Once upon a time, Europeans — not all but many — looked across the ocean to the American Dream with admiration and envy. Americans were more pragmatic, more positive, more energetic, more upbeat, and more honest. None of the dangling cigarette cynicism of the Italian intellectual, the entrenched ennui of the German burgomeister, the pervasive pessimism of the French bourgeoisie. In Europe, things got discussed. In the US, things got DONE.
When I moved to Italy, I learned that things got done there too, but it was different. I needed an hour’s worth of legal advice, and sought an expert lawyer whose rate was offputting. No problem, according to friends. “When he asks for X, tell him you are willing to pay X with a receipt, but you will pay ½ X without a receipt and see what he says.” What he said was, “Certo.” and pocketed the cash.
Fast forward some decades. I am now in the States but many of our financial and legal records are in storage in Italy. (Yes, much is digital but not everything). I needed one document and contacted the US white shoe law firm we had engaged five years ago because, surely, they would have kept our records.
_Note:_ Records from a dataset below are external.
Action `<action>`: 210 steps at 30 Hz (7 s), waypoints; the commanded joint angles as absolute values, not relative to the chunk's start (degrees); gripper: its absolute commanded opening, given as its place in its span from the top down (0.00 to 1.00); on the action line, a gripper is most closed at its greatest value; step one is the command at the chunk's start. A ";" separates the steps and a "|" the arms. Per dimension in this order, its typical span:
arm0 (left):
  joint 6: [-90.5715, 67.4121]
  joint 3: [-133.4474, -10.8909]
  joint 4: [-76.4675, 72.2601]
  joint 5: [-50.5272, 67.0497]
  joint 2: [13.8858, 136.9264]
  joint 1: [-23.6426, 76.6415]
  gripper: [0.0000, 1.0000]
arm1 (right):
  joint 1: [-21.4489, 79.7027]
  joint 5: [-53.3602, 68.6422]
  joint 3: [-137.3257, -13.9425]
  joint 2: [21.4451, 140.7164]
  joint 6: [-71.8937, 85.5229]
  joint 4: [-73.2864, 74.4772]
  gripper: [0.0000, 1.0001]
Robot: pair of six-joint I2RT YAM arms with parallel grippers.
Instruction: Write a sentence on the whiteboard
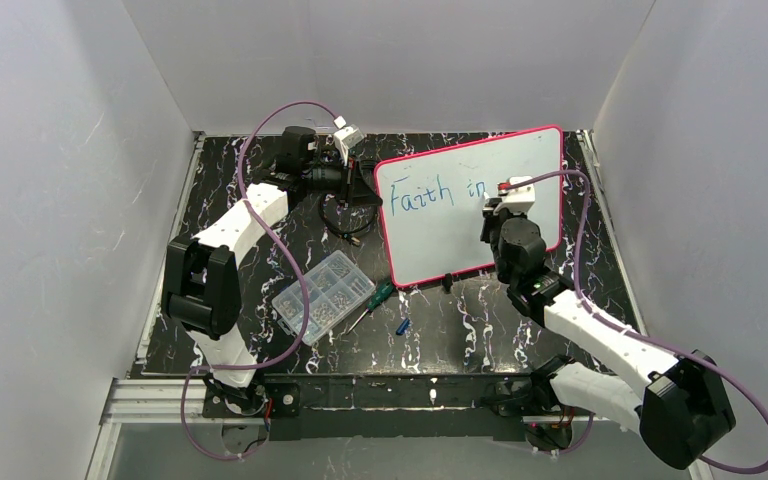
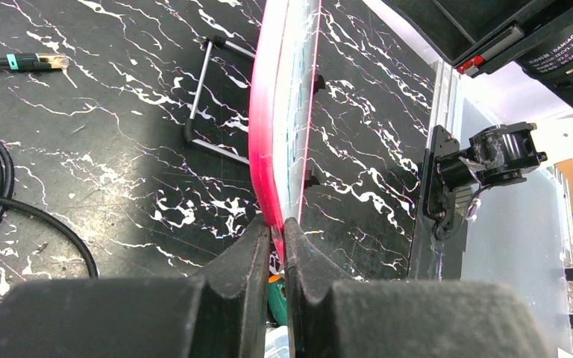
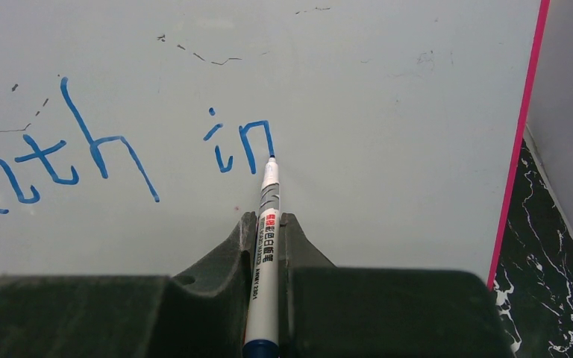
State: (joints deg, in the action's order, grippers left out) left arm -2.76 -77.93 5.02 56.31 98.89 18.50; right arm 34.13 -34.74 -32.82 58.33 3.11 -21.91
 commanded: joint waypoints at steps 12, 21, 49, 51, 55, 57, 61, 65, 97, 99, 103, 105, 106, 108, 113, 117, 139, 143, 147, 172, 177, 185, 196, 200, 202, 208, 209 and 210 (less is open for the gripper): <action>-1.56 -78.64 7.11 58.62 95.82 19.30 1.00 | 29.98 -33.32 -35.79 54.33 0.77 -21.66 0.99; -1.40 -78.57 7.29 58.49 95.87 19.25 1.00 | 25.14 -24.79 -35.31 54.28 1.51 -26.10 0.99; -1.14 -78.79 7.65 58.53 96.12 19.27 1.00 | 22.14 -24.96 -31.55 53.64 4.22 -23.13 0.99; -1.11 -78.79 7.60 58.54 96.07 19.26 1.00 | 22.12 -25.06 -31.62 53.69 4.14 -23.11 0.99; -1.14 -78.74 7.65 58.54 96.05 19.27 1.00 | 22.15 -24.52 -32.90 53.70 3.82 -23.50 0.99; -1.14 -78.75 7.65 58.54 96.02 19.25 1.00 | 22.10 -23.76 -33.71 53.82 3.71 -23.89 0.99; -1.14 -78.76 7.65 58.54 96.02 19.25 1.00 | 22.10 -22.33 -35.14 55.16 3.65 -25.07 0.99; -1.14 -78.69 7.65 58.54 95.97 19.29 1.00 | 22.13 -21.73 -35.89 56.31 3.56 -26.65 0.99; -1.14 -78.83 7.65 58.62 96.32 19.27 1.00 | 21.89 -25.45 -30.75 55.38 3.71 -25.08 0.99; -1.12 -78.83 7.65 58.62 96.29 19.29 1.00 | 21.80 -25.11 -31.39 56.04 3.46 -25.48 0.99; -1.14 -78.82 7.65 58.54 96.20 19.25 1.00 | 21.71 -23.79 -32.80 57.21 3.31 -26.31 0.99; -1.13 -78.80 7.65 58.61 96.21 19.26 1.00 | 21.73 -23.00 -33.56 57.63 3.41 -26.64 0.99; -1.14 -78.83 7.65 58.63 96.28 19.25 1.00 | 21.79 -22.61 -34.03 57.92 3.42 -26.79 0.99; -1.10 -78.83 7.65 58.61 96.32 19.25 1.00 | 21.80 -21.89 -34.75 58.36 3.51 -27.06 0.99; -1.14 -78.78 7.65 58.54 96.21 19.25 1.00 | 21.77 -20.78 -36.06 59.38 3.67 -27.68 0.99; -1.09 -78.83 7.65 58.54 96.16 19.25 1.00 | 21.74 -20.07 -36.58 59.85 3.78 -27.94 0.99; -1.09 -78.81 7.73 58.62 96.21 19.25 1.00 | 21.36 -25.53 -35.91 59.59 1.84 -27.43 0.99; -1.10 -78.81 7.73 58.62 96.13 19.25 1.00 | 21.27 -25.04 -35.66 60.03 2.04 -27.29 0.99; -1.14 -78.90 7.73 58.71 96.09 19.32 1.00 | 21.23 -24.25 -34.40 59.14 3.16 -26.11 0.99; -1.29 -78.89 7.58 58.80 95.71 19.25 1.00 | 21.36 -15.63 -29.93 53.26 7.44 -17.75 0.99; -1.30 -78.81 7.56 58.80 95.55 19.29 1.00 | 21.36 -16.45 -31.52 50.62 6.85 -16.54 0.99; -1.41 -78.67 7.39 58.81 95.53 19.25 1.00 | 20.98 -24.92 -34.96 52.15 4.03 -19.76 0.99; -1.34 -78.74 7.43 58.71 95.44 19.25 1.00 | 17.42 -22.80 -38.25 57.34 3.15 -25.09 0.99; -1.23 -78.69 7.56 58.62 95.46 19.25 1.00 | 16.38 -20.66 -38.41 58.62 3.43 -25.92 0.99; -1.22 -78.71 7.56 58.71 95.56 19.29 1.00 | 16.09 -19.77 -38.41 59.15 3.43 -26.38 0.99; -1.19 -78.69 7.55 58.71 95.75 19.25 1.00 | 15.65 -17.10 -38.41 60.14 3.35 -27.24 0.99; -1.22 -78.69 7.56 58.71 95.80 19.27 1.00 | 15.64 -16.65 -38.41 60.12 3.34 -27.25 0.99; -1.24 -78.78 7.56 58.71 95.79 19.27 1.00 | 15.64 -16.29 -38.41 60.12 3.41 -27.03 0.99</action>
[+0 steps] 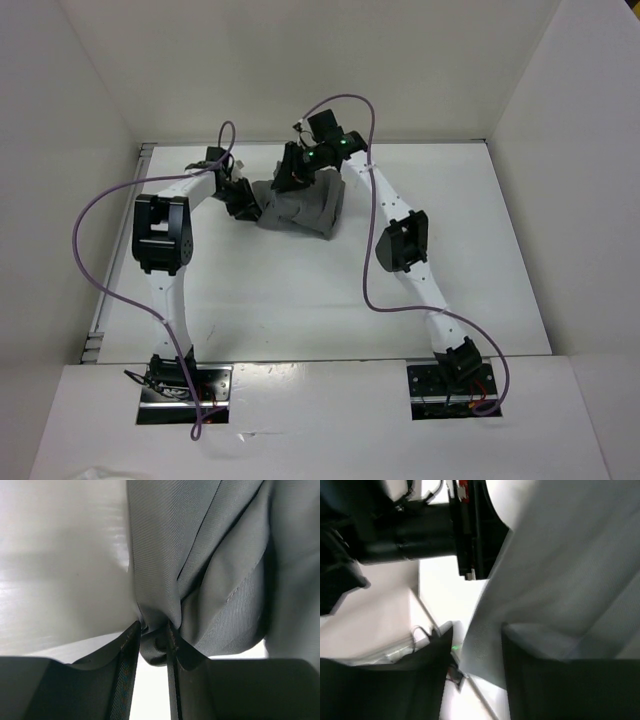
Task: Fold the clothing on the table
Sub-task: Fold the skirt
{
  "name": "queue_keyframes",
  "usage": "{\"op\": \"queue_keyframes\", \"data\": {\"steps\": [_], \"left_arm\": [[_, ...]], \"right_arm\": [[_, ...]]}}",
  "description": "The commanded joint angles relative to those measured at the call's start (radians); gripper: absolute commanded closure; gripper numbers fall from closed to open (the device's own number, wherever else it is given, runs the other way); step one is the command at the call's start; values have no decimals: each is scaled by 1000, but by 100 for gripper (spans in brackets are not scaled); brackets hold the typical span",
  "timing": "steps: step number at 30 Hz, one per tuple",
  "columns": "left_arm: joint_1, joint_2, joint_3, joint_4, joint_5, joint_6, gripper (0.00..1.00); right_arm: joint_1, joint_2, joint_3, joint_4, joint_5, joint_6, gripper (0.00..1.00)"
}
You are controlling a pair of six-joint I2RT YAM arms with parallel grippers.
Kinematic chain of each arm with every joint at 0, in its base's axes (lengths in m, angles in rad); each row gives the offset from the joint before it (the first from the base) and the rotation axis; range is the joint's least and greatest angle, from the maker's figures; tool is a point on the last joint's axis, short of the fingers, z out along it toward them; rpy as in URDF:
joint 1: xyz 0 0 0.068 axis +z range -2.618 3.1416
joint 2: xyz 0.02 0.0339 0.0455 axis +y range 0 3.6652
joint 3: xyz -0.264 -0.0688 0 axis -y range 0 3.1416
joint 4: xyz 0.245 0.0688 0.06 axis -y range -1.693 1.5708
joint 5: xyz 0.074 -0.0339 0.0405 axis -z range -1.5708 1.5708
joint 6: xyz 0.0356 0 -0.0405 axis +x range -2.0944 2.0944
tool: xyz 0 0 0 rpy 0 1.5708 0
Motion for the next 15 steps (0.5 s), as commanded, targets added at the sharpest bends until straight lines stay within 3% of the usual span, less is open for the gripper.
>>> {"op": "queue_keyframes", "data": {"steps": [1,6,9,11,14,15], "left_arm": [[-2,-49,-22,-25,17,10,65],[21,-121,-1,-66,4,28,65],[43,-185,31,-102,-43,45,64],[32,-242,59,-134,-71,60,64],[-6,-294,116,-163,-17,94,58],[-35,-312,125,-163,1,94,52]], "right_arm": [[27,71,100,-6,-129,6,45],[39,24,293,-43,-53,-25,36],[9,-112,294,-142,200,-36,34],[-19,-203,294,-234,473,-36,34],[-77,-296,216,-308,739,0,34],[-91,-313,194,-326,802,13,34]]}}
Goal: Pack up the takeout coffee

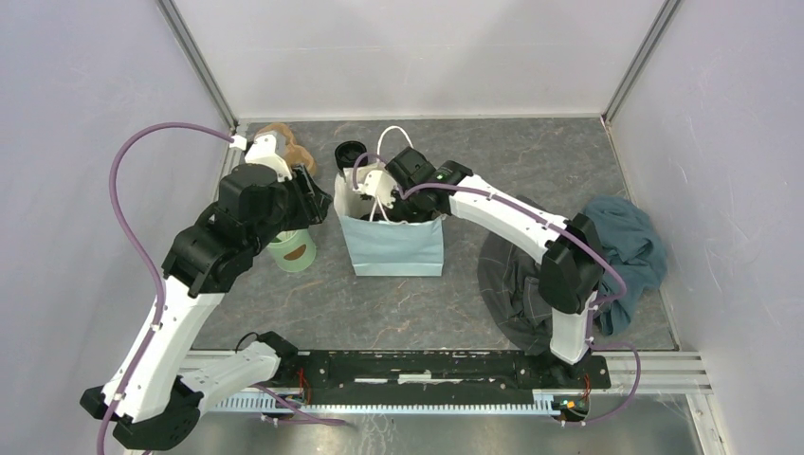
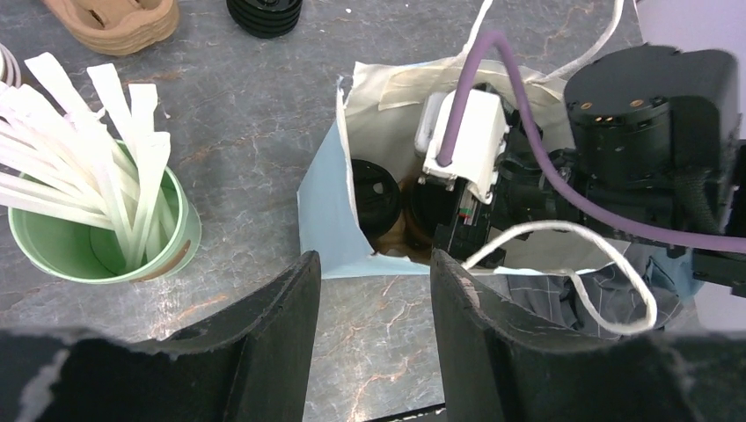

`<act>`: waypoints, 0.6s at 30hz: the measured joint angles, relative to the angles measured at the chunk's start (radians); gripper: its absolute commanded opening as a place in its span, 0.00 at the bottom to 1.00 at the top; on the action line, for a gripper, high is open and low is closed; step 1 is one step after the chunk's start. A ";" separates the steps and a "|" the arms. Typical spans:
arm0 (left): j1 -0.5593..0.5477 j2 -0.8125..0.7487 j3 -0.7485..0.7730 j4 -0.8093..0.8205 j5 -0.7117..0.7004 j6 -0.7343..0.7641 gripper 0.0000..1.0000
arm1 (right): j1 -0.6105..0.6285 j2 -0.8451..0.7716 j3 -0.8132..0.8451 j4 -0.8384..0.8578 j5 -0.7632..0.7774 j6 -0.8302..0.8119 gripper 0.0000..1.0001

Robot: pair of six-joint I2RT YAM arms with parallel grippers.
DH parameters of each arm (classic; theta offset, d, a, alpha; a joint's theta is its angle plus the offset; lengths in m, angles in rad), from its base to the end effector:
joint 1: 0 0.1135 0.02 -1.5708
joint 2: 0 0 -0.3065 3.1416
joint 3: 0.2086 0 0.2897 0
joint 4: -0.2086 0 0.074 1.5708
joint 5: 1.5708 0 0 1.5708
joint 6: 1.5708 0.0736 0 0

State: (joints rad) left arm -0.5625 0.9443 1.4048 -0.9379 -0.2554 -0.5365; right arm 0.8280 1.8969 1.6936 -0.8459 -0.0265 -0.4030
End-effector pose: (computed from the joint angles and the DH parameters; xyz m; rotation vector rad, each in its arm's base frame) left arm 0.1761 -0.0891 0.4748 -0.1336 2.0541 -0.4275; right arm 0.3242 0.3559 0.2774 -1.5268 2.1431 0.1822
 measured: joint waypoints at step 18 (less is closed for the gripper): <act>0.000 0.039 0.000 -0.002 0.021 -0.008 0.61 | 0.000 -0.100 0.269 -0.069 0.008 0.129 0.98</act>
State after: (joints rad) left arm -0.5625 0.9836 1.4052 -0.9398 -0.2340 -0.5446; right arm 0.8280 1.7969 1.9629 -0.9146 -0.0181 -0.2737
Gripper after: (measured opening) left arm 0.587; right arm 0.979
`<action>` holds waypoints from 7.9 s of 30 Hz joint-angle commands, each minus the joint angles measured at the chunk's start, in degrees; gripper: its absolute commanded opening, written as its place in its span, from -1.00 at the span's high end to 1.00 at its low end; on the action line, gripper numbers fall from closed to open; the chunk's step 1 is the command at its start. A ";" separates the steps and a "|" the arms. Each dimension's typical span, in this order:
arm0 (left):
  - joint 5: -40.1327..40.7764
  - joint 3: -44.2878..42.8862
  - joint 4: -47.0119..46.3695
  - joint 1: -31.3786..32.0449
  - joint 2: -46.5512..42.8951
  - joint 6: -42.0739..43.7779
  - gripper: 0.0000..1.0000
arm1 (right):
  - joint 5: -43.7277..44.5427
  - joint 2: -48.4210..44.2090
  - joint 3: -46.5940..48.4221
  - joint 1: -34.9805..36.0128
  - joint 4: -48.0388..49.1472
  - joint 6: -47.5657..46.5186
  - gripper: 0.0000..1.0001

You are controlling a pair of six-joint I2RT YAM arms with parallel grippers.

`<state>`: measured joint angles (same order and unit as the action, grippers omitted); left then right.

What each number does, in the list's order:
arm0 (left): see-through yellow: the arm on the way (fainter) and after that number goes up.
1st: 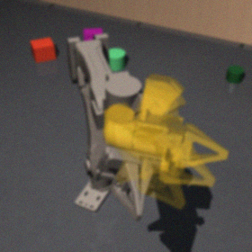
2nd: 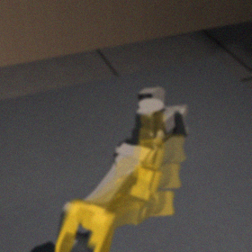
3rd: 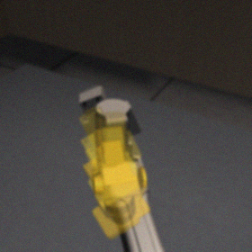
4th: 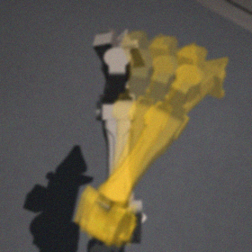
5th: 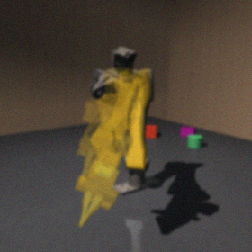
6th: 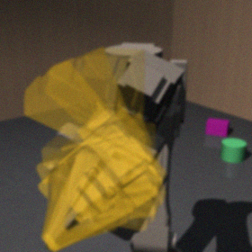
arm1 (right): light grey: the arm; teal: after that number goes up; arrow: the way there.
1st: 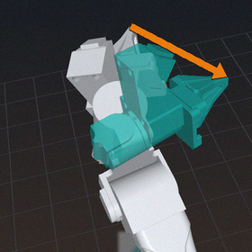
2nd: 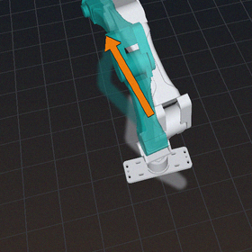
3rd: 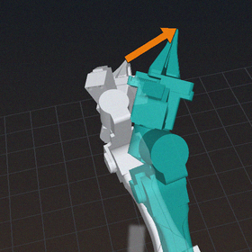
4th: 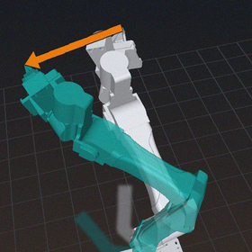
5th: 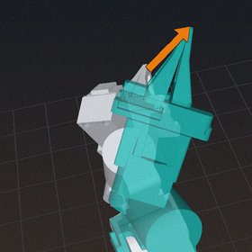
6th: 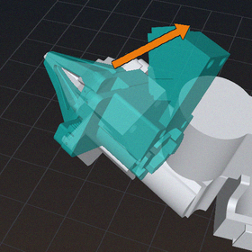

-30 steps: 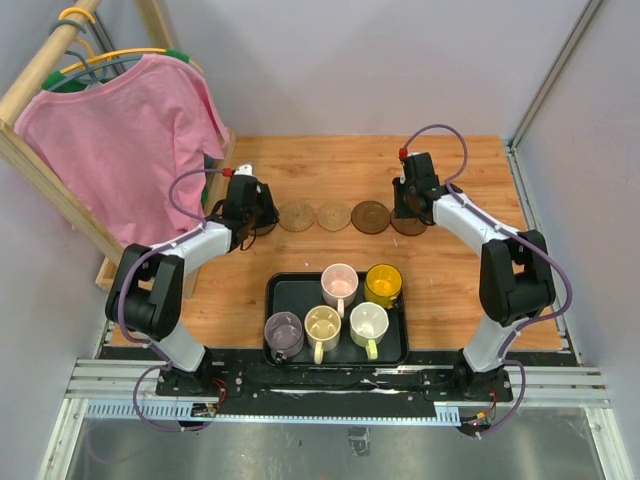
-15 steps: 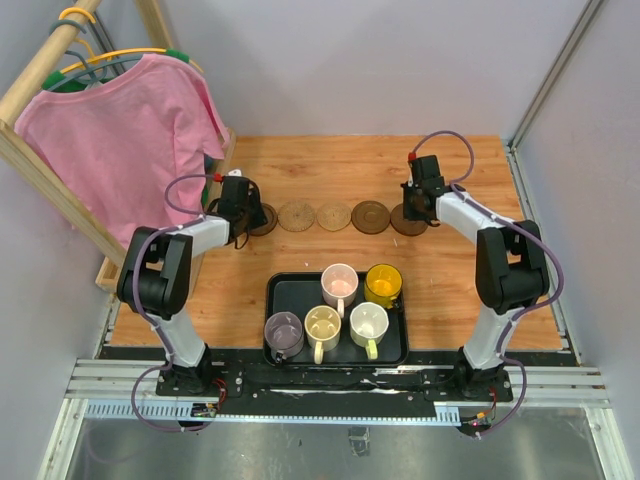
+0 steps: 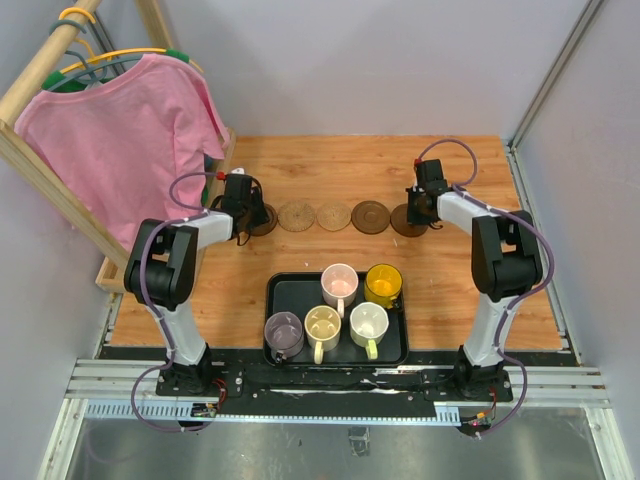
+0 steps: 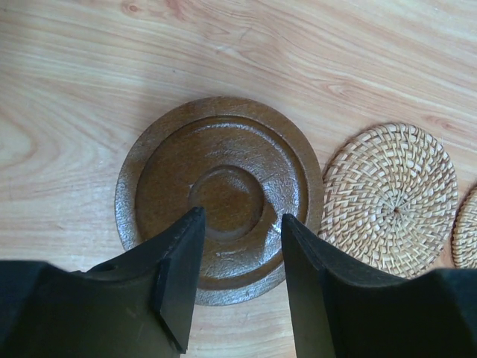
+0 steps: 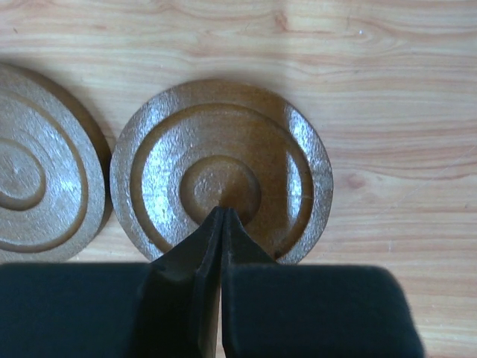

The response from the attorney was, “Call us to set up an appointment. Then engage us again and we can work on this.”
I was apoplectic. White Shoe wanted to hold us up for one document that we presumably had a right to request. They had been handsomely compensated for their work five years ago. No way were they going to get away with this.
The same thing happened when I reached out to our former CPA firm. “We will be glad to help. Sign on the dotted line.”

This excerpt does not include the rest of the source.